The following rake task will show the number of different values of each column of a given table in the database. I wrote it to see statistics on which columns are really used.
namespace :db do
desc "Count distinct values for each non empty column of a table (TABLE=xxx) "+
"optionally using a condition (WHERE=\"yyy\")"
task :count_distincts => :environment do
raise "Specify option TABLE=<table_name>" unless ENV["TABLE"]
puts "Distinct values in table #{ENV['TABLE']}:"
puts "(condition: where #{ENV['WHERE']})" if ENV['WHERE']
c = ActiveRecord::Base.connection
columns = c.select_all("describe #{ENV['TABLE']};").map{|a|a["Field"]}
columns.each do |col|
sql = "select count(distinct #{col}) as c from #{ENV['TABLE']}"
sql << " where #{ENV['WHERE']}" if ENV['WHERE']
n = c.select_one(sql)['c']
puts "#{col}: #{n}" unless n == "0"
STDOUT.flush
end
end
end

Thursday, April 16, 2009

assert.h

Assertions: you express your expectations in a certain position of the code, and this way you avoid bugs that would otherwise very difficult to trace.

In C use the standard library macro assert. You must #include <assert.h>, then you assert(expression); in the code, and if the expression is evaluating to 0 / false, the program aborts with an error msg printed on sterr that tells you which assertion fails and where it is (file/line).

It is also possible to turn assertions off, adding a #define NDEBUG before the #include <assert.h>.

Tuesday, April 14, 2009

Why main is int and not void.

The standard says so. And it actually makes a difference: here is a detailed discussion about this topic: http://users.aber.ac.uk/auj/voidmain.shtml

Why do you have to pass scanf the address of the variable to write in?

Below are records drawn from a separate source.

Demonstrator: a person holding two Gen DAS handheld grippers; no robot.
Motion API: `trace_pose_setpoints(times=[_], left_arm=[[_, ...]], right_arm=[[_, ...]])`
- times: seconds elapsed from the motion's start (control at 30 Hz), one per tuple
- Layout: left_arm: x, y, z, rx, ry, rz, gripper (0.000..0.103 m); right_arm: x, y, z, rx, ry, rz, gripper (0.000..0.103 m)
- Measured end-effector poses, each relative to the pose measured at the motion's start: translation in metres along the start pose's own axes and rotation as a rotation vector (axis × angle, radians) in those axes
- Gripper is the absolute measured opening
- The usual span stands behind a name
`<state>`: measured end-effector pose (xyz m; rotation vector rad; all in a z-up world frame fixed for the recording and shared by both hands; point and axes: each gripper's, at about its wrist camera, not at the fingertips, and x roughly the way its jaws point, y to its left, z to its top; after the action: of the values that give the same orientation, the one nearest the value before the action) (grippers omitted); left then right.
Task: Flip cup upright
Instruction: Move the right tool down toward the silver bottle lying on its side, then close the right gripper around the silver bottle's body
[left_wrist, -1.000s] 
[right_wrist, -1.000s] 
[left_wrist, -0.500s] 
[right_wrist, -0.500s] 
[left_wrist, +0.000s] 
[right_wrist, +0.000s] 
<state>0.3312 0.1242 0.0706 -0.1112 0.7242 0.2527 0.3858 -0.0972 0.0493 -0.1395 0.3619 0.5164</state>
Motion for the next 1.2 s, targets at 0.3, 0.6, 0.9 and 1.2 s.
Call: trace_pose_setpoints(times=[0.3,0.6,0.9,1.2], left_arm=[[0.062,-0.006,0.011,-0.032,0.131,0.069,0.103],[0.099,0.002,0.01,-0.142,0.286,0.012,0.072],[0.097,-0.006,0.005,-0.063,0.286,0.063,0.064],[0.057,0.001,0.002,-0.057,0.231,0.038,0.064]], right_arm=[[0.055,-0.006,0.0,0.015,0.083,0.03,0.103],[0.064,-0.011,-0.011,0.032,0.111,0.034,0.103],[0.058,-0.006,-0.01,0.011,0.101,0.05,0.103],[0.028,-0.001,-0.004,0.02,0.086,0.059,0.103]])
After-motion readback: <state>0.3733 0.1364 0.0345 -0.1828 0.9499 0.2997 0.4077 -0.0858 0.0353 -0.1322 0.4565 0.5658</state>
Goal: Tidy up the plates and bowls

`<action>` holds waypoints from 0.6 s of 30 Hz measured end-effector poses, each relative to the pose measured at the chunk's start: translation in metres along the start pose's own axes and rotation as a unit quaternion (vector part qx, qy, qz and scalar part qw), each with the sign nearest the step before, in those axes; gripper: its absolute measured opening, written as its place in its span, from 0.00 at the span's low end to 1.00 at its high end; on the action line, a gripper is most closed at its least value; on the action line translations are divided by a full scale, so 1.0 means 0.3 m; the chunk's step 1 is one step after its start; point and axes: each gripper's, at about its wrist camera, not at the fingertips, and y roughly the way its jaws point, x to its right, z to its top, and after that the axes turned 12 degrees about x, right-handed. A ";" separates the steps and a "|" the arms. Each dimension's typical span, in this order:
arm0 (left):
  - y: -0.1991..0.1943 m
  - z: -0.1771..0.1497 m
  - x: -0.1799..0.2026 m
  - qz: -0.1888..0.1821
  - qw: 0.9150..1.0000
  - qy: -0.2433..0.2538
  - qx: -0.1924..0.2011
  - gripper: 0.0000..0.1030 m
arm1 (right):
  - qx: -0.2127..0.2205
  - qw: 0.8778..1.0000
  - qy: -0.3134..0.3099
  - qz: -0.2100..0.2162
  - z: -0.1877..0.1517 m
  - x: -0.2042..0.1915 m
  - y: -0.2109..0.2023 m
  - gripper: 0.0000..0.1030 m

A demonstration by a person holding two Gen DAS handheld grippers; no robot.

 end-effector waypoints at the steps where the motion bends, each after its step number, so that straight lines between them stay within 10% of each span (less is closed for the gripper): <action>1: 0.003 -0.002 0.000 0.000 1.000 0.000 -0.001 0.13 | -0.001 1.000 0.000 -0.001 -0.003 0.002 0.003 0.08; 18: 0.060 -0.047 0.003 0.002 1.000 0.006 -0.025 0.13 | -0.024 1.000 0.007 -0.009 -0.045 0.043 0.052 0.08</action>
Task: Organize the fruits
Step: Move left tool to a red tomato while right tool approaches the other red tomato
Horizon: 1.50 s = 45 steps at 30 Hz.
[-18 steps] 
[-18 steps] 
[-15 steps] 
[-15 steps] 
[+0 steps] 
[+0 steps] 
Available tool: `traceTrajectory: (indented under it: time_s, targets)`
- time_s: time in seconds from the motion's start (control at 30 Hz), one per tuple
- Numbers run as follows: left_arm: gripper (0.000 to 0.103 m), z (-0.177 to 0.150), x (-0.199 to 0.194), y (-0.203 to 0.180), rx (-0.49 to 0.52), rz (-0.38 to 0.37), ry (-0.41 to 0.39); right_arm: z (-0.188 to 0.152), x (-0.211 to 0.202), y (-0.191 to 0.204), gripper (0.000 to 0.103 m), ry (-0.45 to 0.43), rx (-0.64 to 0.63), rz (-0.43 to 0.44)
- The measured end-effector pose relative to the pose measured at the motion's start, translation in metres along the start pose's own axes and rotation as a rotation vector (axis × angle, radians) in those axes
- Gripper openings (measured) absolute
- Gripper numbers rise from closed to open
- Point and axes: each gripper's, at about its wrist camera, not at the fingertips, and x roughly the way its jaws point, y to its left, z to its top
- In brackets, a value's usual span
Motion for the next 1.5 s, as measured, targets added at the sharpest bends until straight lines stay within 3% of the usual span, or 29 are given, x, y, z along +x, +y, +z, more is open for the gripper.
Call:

As I was learning C the first time, I remember I was asking this myself... I would have preferred it to return the scanned values, something like:

myVar = scanf("%s") /* don't do this :) */

but of course, in this case (1) you could assign only 1 variable, (2) you would have not had the return value (number of read items)...

Here is some discussion of it: ...

Turn colors on in vi/vim

If the color syntax highlighting is off, you can turn it on by editing (or creating) ~/.vimrc, adding the following line:

:syn on

Monday, April 13, 2009

square root

When I have some time, I will have a look to this algorithm to calculate the square root of a number:
    int sqrt(int num) {
int op = num;
int res = 0;
int one = 1 << 14; // The second-to-top bit is set: 1L<<30 for long


// "one" starts at the highest power of four <= the argument.
while (one > op)
one >>= 2;

while (one != 0) {

if (op >= res + one) {
op -= res + one;
res += one << 1;
}

res >>= 1;
one >>= 2;
}
return res;
}

(from Wikipedia)

Saturday, April 11, 2009

XSLT

XSLT: take an XML doc and, through a sort of "stylesheet", make something with the data (another XML doc, or perhaps a XHTML doc). I don't know this language but I guess it's rather useful (although I have no use for it at the moment).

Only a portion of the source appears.